Con la misma rapidez con que la fiebre había abandonado su cuerpo, sintió que el peso abandonaba su alma. Con el suave movimiento de una mano, la pizarra en que estaban inscritos sus pecados quedó limpia. Dejó escapar un profundo suspiro de alivio, pero el pulso se le había desbocado.
Oyó de nuevo la guitarra. Abrió los ojos y se enjugó las lágrimas. En lugar de ver al joven del púlpito, vio el rostro de Cristo, muriendo en la cruz tras una dolorosa agonía. Muriendo por él.
Una voz lo llamó. Era una voz interior que lo empujaba por el pasillo, pero la invitación resultaba desconcertante. Nate experimentaba muchas emociones contradictorias. De repente, las lágrimas dejaron de correr por sus mejillas.
«¿Por qué estoy llorando en una pequeña y sofocante capilla —pensó—, escuchando una música que no comprendo en una ciudad que jamás volveré a ver?» Las preguntas se agolpaban en su mente, pero las respuestas se le escapaban.
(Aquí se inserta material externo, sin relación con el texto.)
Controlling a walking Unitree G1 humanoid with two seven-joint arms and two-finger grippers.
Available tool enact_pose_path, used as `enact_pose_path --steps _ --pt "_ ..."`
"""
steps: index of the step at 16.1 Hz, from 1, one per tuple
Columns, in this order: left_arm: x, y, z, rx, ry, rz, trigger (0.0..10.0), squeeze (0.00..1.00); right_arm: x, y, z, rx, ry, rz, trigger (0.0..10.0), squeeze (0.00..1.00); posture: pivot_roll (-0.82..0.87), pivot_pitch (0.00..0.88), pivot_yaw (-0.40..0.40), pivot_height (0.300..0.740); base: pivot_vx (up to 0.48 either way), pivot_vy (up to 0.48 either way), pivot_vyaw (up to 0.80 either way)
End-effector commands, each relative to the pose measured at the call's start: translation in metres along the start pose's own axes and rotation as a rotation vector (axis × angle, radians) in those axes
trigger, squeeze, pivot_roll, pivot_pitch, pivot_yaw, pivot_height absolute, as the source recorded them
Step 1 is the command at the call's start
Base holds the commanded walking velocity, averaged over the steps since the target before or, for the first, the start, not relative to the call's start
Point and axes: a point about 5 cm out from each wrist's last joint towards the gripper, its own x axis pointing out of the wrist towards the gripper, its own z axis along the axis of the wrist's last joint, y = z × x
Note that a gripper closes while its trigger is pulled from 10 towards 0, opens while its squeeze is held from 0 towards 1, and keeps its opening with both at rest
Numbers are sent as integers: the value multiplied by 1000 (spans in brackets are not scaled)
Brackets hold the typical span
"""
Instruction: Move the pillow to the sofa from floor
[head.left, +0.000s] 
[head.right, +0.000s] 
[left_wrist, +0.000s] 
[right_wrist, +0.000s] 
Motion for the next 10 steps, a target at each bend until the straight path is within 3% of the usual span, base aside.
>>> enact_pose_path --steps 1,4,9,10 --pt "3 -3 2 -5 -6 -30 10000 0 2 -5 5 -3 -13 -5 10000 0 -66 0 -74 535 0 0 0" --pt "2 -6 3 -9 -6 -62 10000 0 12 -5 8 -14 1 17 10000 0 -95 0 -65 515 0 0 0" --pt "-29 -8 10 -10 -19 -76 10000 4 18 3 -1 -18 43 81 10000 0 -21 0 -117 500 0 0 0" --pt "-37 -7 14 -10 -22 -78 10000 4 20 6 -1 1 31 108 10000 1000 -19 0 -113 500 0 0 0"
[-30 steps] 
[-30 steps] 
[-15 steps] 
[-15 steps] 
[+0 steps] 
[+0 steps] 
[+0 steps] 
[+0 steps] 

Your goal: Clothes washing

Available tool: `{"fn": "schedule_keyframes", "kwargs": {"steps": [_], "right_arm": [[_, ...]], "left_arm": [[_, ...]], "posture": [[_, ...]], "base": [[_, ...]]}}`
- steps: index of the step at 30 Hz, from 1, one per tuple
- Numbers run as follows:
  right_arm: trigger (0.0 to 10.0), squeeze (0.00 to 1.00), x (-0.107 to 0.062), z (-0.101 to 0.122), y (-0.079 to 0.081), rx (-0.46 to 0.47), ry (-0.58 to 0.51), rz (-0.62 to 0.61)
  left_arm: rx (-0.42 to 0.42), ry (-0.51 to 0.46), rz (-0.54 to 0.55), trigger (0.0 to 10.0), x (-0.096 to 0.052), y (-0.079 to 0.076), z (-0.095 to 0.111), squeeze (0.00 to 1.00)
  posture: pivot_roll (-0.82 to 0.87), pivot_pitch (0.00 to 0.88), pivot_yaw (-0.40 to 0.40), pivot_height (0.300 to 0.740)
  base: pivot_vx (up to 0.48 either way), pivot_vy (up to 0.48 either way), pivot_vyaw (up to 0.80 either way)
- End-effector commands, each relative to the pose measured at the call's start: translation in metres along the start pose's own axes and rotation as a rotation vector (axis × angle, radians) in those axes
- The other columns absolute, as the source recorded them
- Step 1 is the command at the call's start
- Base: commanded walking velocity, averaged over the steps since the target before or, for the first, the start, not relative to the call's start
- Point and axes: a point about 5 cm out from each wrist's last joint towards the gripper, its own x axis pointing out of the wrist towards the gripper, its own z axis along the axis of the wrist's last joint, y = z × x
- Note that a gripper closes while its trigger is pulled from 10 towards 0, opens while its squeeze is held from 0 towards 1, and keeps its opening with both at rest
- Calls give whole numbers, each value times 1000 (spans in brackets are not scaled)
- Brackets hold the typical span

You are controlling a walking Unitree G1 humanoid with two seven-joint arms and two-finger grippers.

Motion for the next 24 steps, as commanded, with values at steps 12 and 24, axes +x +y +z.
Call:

Una cosa era que Dios le perdonara su sorprendente serie de iniquidades, y estaba claro que ahora su carga era mucho más ligera; pero otra muy distinta, y mucho más difícil, que él esperara convertirse en un discípulo.
De pronto, mientras escuchaba la música, se sintió desconcertado. No era posible que Dios estuviese llamándolo. Él era Nate O’Riley, un borracho, drogadicto, mujeriego, mal padre, peor marido, abogado codicioso, defraudador de impuestos… La lista era interminable.
Estaba mareado. Cesó la música y el joven se dispuso a entonar otra canción. Nate abandonó precipitadamente la capilla. Al doblar una esquina, volvió la cabeza no sólo con la esperanza de ver a Rachel, sino también para cerciorarse de que Dios no había enviado a nadie tras él.
Necesitaba a alguien con quien hablar. Sabía que ella estaba en Corumbá y juró encontrarla.